BEGIN RECORDED INFORMATION

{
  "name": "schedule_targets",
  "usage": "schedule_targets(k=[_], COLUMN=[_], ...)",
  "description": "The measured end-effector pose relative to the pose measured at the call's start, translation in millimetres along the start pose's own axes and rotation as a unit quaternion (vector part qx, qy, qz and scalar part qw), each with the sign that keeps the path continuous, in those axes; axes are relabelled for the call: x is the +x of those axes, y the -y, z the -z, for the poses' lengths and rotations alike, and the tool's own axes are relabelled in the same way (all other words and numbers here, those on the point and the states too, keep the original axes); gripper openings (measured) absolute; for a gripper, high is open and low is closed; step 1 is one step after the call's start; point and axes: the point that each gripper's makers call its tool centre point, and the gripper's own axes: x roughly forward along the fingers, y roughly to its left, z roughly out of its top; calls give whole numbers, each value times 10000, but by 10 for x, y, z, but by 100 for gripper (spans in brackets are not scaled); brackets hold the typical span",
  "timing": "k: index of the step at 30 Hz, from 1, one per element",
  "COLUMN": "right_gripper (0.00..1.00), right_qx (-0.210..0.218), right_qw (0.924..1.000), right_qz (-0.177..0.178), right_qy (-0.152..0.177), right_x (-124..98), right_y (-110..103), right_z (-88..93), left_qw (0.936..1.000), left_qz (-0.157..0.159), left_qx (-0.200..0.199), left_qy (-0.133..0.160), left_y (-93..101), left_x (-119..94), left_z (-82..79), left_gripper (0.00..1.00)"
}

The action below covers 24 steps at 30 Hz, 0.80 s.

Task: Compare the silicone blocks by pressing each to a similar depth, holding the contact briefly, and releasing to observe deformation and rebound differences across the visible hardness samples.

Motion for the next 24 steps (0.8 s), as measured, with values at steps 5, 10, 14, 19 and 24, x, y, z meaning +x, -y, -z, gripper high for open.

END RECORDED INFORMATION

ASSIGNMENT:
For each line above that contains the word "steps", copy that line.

RESULT OF THIS TASK:
The action below covers 24 steps at 30 Hz, 0.80 s.
Motion for the next 24 steps (0.8 s), as measured, with values at steps 5, 10, 14, 19 and 24, x, y, z meaning +x, -y, -z, gripper high for open.

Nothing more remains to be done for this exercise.